Barcas Klubpräsident Rosell tritt zurück!

Sandro Rosell, Präsident des FC Barcelona, stand nicht zuletzt wegen der undurchsichtigen Finanzierung des Neymar-Transfers schwer unter Beschuss. Nachdem er von zur Offenlegung jener Finanzierung von Vereinsmitgliedern sogar verklagt worden war und er nun auch heftigen Gegenwind aus den eigenen Reihen erfuhr, hat er heute in einer Vorstandssitzung seinen Rücktritt eingereicht. Sein Nachfolger wird Vizepräsident Josep Maria Bartomeu sein.

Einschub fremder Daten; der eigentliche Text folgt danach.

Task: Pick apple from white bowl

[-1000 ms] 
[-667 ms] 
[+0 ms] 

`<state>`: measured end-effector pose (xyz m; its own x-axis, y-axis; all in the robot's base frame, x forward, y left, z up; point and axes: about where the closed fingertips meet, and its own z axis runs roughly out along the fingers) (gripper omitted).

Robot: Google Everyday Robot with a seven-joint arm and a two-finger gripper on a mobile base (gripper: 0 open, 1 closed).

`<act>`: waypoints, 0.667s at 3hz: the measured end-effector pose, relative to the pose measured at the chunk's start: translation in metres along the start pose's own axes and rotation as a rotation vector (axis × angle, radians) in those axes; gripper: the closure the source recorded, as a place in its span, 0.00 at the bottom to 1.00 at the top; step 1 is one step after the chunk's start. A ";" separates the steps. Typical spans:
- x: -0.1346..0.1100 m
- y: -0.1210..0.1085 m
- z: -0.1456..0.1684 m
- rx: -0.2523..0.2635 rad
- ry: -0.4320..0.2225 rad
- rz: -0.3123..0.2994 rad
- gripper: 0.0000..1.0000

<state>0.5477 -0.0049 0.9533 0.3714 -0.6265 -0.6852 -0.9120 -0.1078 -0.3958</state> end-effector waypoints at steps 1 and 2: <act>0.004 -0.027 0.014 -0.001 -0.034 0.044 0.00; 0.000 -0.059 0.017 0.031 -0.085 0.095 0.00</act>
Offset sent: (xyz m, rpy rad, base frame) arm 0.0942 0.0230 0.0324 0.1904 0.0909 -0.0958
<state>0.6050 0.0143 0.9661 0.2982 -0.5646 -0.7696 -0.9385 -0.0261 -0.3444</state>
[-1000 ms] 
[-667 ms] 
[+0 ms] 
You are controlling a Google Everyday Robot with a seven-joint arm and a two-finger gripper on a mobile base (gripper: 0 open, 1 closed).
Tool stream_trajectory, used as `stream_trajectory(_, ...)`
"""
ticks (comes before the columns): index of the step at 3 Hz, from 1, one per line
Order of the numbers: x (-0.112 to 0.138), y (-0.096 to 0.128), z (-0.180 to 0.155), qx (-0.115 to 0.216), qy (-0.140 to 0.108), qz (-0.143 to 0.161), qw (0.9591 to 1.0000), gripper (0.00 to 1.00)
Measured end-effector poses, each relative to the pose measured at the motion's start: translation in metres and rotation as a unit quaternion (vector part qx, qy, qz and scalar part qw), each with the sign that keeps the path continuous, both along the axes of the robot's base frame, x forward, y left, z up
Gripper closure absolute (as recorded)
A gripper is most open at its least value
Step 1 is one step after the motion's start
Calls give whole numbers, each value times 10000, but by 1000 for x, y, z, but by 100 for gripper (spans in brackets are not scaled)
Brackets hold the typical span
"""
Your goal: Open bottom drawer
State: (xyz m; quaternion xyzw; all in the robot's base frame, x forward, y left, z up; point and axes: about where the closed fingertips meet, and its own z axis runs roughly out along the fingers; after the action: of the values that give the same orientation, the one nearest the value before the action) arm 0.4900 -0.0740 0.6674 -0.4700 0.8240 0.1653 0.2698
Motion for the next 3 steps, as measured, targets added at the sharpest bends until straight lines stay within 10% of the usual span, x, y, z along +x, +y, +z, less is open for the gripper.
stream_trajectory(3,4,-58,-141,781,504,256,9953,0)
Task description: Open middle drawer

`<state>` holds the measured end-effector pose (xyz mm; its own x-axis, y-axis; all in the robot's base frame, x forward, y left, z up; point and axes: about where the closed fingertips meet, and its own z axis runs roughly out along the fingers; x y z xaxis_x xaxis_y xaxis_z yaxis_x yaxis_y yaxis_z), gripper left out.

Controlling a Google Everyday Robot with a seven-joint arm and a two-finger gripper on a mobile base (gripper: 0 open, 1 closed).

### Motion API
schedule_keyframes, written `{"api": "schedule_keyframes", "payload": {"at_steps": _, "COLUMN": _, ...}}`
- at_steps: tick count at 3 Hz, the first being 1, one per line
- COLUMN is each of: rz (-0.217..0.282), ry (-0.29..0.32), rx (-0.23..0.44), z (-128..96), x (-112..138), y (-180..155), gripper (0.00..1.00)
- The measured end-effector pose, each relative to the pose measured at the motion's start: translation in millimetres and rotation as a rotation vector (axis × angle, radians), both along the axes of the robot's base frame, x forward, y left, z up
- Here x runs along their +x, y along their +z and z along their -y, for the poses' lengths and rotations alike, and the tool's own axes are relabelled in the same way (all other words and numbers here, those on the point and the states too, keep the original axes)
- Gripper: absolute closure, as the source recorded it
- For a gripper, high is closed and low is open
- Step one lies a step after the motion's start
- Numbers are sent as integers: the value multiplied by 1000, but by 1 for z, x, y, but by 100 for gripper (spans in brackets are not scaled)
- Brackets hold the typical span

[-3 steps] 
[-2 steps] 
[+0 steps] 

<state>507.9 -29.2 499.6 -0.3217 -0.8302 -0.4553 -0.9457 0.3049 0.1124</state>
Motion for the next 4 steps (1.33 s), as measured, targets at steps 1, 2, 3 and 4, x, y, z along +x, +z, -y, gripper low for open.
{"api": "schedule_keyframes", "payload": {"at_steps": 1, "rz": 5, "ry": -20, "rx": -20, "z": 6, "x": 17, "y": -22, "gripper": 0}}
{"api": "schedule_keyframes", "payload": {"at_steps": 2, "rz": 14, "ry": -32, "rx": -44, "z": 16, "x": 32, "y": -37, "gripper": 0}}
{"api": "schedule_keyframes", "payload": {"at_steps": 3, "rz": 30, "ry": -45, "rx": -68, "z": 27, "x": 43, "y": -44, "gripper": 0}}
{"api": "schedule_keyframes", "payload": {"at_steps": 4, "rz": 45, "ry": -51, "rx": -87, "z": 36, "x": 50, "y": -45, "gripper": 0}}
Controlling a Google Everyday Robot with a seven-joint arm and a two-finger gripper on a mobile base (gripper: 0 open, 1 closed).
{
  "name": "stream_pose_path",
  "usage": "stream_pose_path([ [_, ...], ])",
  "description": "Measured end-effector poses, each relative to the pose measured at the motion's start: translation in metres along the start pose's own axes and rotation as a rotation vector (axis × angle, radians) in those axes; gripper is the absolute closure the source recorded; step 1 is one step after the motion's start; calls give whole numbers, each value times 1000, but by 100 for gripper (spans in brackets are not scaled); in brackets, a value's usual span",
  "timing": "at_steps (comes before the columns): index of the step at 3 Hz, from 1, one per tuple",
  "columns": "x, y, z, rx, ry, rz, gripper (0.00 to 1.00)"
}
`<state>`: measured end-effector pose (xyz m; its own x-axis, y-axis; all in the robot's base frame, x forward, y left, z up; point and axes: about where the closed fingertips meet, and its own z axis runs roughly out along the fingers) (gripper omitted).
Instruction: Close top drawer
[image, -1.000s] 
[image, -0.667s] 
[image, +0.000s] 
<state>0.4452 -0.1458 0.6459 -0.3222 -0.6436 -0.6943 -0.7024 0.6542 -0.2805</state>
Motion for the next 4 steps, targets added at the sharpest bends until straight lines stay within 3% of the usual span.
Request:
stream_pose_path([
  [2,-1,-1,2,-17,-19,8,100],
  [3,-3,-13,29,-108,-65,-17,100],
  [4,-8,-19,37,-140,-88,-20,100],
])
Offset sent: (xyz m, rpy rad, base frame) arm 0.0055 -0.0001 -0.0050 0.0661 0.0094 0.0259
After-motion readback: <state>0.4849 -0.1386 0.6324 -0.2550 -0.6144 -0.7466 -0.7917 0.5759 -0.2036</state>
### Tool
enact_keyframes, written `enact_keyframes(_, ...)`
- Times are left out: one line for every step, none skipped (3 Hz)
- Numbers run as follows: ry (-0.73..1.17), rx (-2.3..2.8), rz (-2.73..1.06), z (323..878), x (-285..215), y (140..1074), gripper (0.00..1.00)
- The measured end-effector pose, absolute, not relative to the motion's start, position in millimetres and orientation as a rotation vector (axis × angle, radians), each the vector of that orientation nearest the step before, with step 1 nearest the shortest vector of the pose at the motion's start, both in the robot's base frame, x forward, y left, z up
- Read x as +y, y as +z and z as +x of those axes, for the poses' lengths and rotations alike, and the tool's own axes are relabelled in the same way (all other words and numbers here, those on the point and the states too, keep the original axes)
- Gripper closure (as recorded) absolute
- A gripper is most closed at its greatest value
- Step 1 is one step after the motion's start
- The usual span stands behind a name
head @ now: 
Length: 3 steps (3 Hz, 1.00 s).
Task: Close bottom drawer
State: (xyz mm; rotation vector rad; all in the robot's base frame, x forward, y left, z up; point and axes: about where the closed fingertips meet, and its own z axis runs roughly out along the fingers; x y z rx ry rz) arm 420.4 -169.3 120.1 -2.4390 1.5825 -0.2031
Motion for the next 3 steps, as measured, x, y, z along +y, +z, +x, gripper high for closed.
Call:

Rosell wird neben der windigen Finanzkonstruktion beim Wechsel vom Superstar Neymar unter anderem auch vorgeworfen Vereinslegende Johan Cruyff aus dem Verein geekelt zu haben. Unter seinem Vorgänger als Präsidenten Joan Laporta war der Holländer zum Ehrenpräsidenten des Klubs ernannt worden. Rosells erste Tätigkeit als Präsident des FC Barcelona hingegen war es dann Cruyff ebendiese wieder abzuerkennen. Auch renommierte Fußballer der aktuellen Erfolgs-Ära wie Eric Abidal, Victor Valdes und nicht zuletzt Pep Guardiola sollen persönliche Differenzen mit Rosell haben. Der 59-jährige Unternehmer hat zudem eine Mitgliedersperre für Nicht-Katalanen veranlasst bei der Barca-Fans außerhalb Spaniens praktisch keine Chance mehr haben eine Mitgliedschaft bei ihrem Herzensverein zu erwerben. Zu Beginn seiner Amtszeit und auch noch später hat er sich außerdem zu einem öffentlichen Disput mit seinem Vorgänger Joan Laporta hinreißen lassen, dem er schlechtes Wirtschaften vorgeworfen hat. Seine Gegner nehmen ihm auch die zum Teil extreme Ausmaße annehmende Kommerzialisierung des Vereins krumm, der ja selbst mit dem Slogan „Mes que un club – mehr als nur ein Verein“ wirbt und damit anderst als alle anderen Fußball-Vereine sein will. Rosell hat den aktuellen Sponsoringdeal mit Quatar Foundation/Quatar Airways eingefädelt, der erstmals ein kommerzielles Logo am Trikot der Katalanen zu Folge hatte. Der Sponsorvertrag geht aber weit über reines Trikotsponsoring hinaus. So erscheint das Camp Nou zuweilen als reine Werbeplattform for das quatarische Flugunternehmen. Sein neuestes ebenfalls nicht ganz unumstrittene Projekt ist der geplante Stadionumbau für knapp 600 Mio. €. Die Liste an Kontroversen, die Rosell hervorgerufen hat, liese sich beliebig weiterführen. Wir belassen es aber an dieser Stelle dabei. Intimfeind Joan Laporta hingegen scharrt jedenfalls schon mit den Hufen um wieder an die Spitze des Vereins zu gelangen. Man darf gespannt sein, wie diese Seifenoper weitergeht. Ein gutes Bild des FC Barcelona ergibt die aktuelle Situation allerdings nicht.